Mete, who’s not 5-10, is playing top-pair minutes for London alongside Finnish import and projected first-rounder Olli Juolevi. The Woodbridge, Ont., product went eighth overall in the 2014 OHL Priority Selection to the Owen Sound Attack, and was traded to London in exchange for six draft picks: three seconds, two thirds and a conditional sixth-rounder. Last season he was named to the OHL’s second all-rookie team. Mete has eight points through London’s first 12 games this season (0.67 Pts/Gp) and is among the leaders in ice time on a very deep Knights side that ranked fifth in the CHL Top 10 this past week. The depth of the Knights’ lineup also likely portends of a lengthy playoff run in his future, which should give him every opportunity to impress as the draft approaches in June.
At 5-9 and 165 lb., Girard is the lightest of the trio and also the most highly touted. He was picked third overall in the QMJHL entry draft in 2014 after being the second-ranked prospect and top defenceman in the QMAAA in 2013-14. Following his excellent rookie campaign—43 points in 65 games—he now holds all of Shawinigan’s scoring records for rookie blueliners.
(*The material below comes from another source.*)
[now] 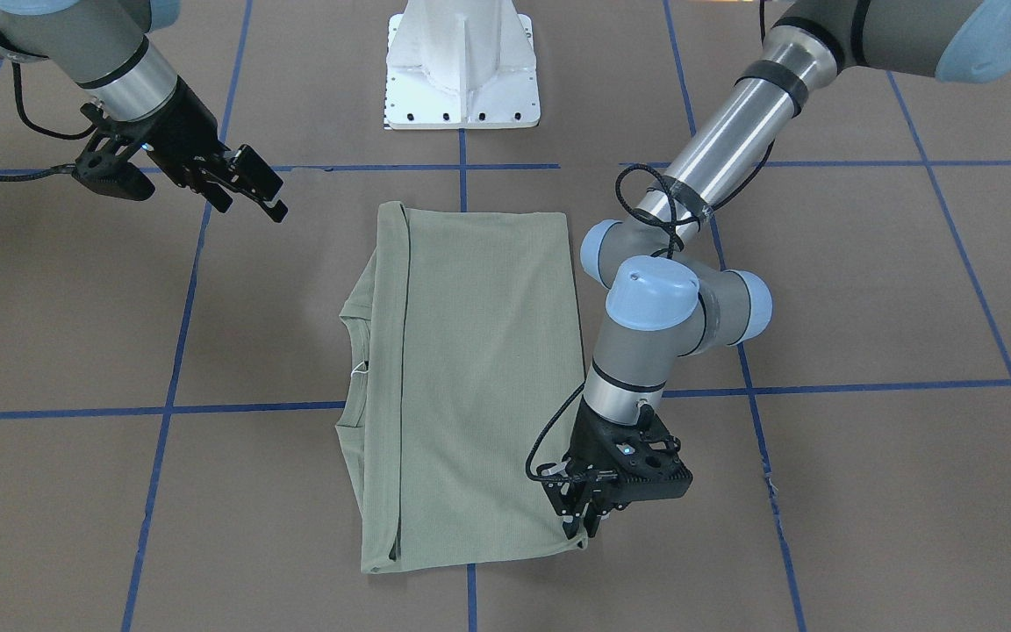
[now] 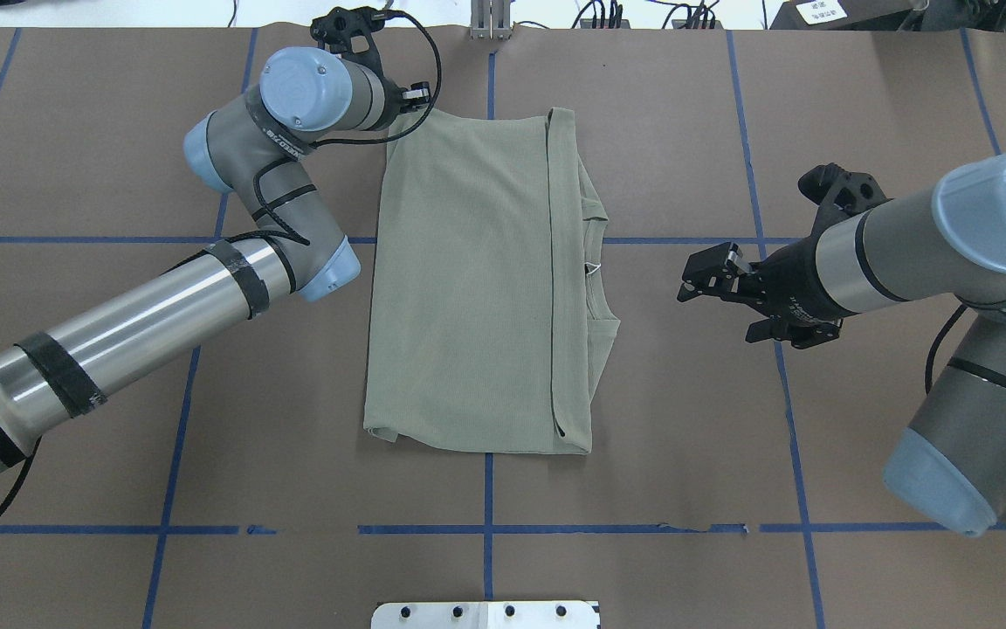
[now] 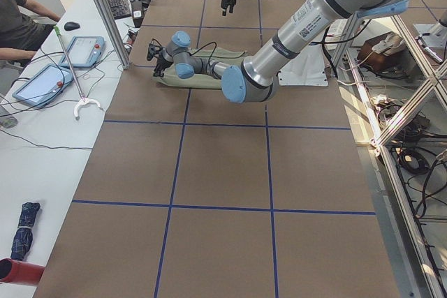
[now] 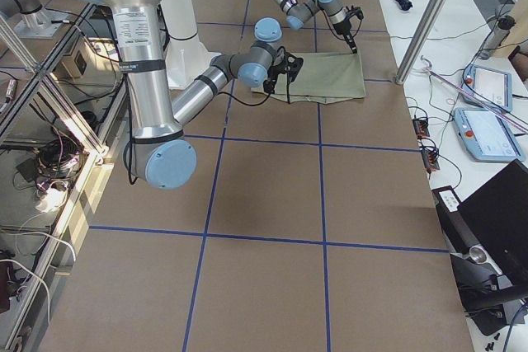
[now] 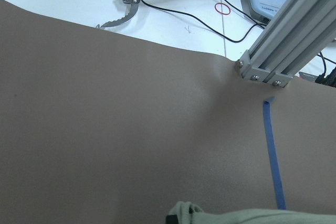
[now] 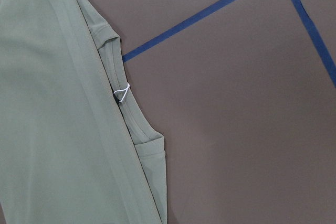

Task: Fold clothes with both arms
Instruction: 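Release the shirt and raise the left gripper while the right gripper approaches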

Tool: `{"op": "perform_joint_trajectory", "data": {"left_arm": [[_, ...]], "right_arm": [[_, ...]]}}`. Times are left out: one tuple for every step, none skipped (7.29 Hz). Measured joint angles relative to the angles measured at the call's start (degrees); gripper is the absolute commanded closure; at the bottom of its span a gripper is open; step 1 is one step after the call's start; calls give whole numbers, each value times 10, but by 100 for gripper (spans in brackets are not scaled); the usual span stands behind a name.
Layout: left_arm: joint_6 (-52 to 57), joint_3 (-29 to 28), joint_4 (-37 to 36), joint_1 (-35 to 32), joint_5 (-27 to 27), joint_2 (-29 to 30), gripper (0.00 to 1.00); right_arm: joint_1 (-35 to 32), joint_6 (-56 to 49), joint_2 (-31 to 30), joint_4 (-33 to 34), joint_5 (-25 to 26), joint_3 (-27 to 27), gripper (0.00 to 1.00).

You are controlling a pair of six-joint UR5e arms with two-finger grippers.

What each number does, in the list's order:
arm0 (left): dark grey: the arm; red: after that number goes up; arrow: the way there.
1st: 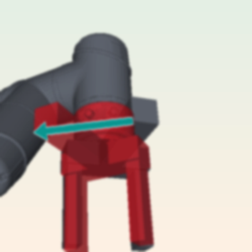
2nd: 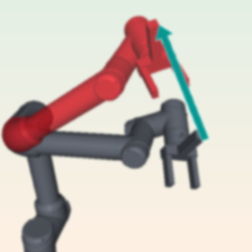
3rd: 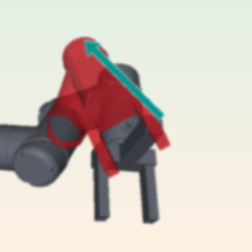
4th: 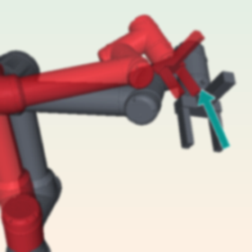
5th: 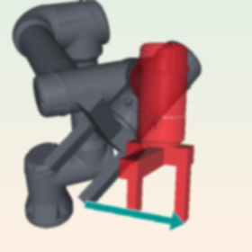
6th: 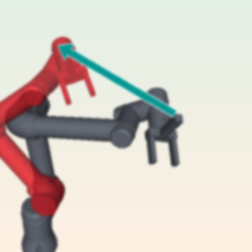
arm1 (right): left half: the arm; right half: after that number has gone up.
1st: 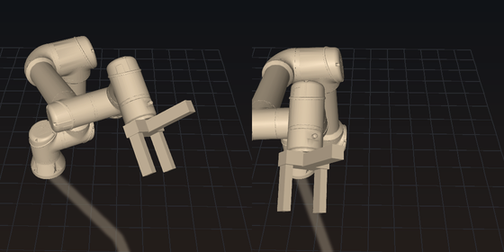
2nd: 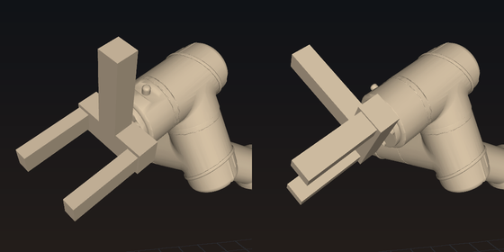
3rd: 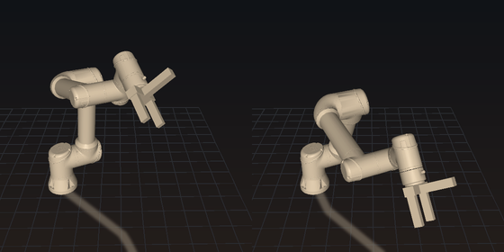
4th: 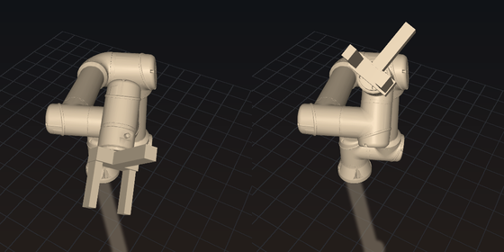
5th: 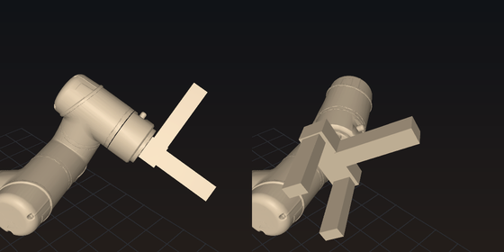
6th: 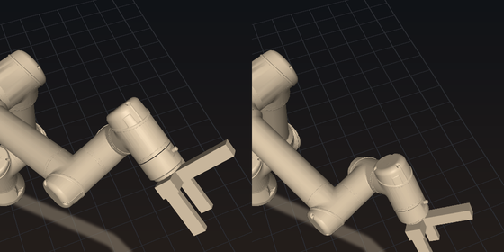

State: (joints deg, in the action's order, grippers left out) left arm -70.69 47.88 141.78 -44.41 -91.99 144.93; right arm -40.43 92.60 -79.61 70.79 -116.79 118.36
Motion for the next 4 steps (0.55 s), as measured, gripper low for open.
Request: {"op": "perform_joint_trajectory", "data": {"left_arm": [[10, -2, 1, -14, -20, 0, 0], [30, -2, 0, -32, -55, -1, 0], [55, -1, -4, -46, -78, -4, 0], [82, 6, -10, -54, -96, -15, 0]], "right_arm": [[4, -12, 9, 4, 9, -7, 0], [6, -33, 24, 23, 17, -15, 0], [16, -60, 48, 67, 35, -18, 0], [36, -87, 86, 131, 60, -24, 0]]}}
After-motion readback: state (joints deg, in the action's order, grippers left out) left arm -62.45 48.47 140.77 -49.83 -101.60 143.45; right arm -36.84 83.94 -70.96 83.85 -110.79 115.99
He was named the 2014-15 QMJHL defensive rookie of the year, and was a member of the QMJHL all-rookie team.
He’s currently the highest-scoring blueliner in the QMJHL, ranks 13th overall in scoring and is second on Shawinigan in with 21 points through 15 games (1.40 Pts/Gp), helping propel them to No. 2 in the CHL rankings. He also has the honour of being the youngest prospect named to the QMJHL team for the Canada Russia Series being played in mid-November. Girard is represented by super agent Pat Brisson and has benefited from contact with former Brisson client and similarly undersized star Daniel Briere. As of this past September he was slotted as a late first-rounder for this year’s draft by Future Considerations and HockeyProspect.com—although he only earned a “C” rating in NHL Central Scouting’s September preliminary rankings (third to sixth round).
All three of these smaller blueliners have a solid chance of making the NHL in the future, and may yet announce a shift in the way hockey thinks about smaller skaters in its approach to the game. As speed, skill and the ability to process a faster game become the most sought after elements in the pros, it would make logical sense that any and all players with the appropriate skill set filter to the top of the heap.
These young men may just be the wave of a smaller future.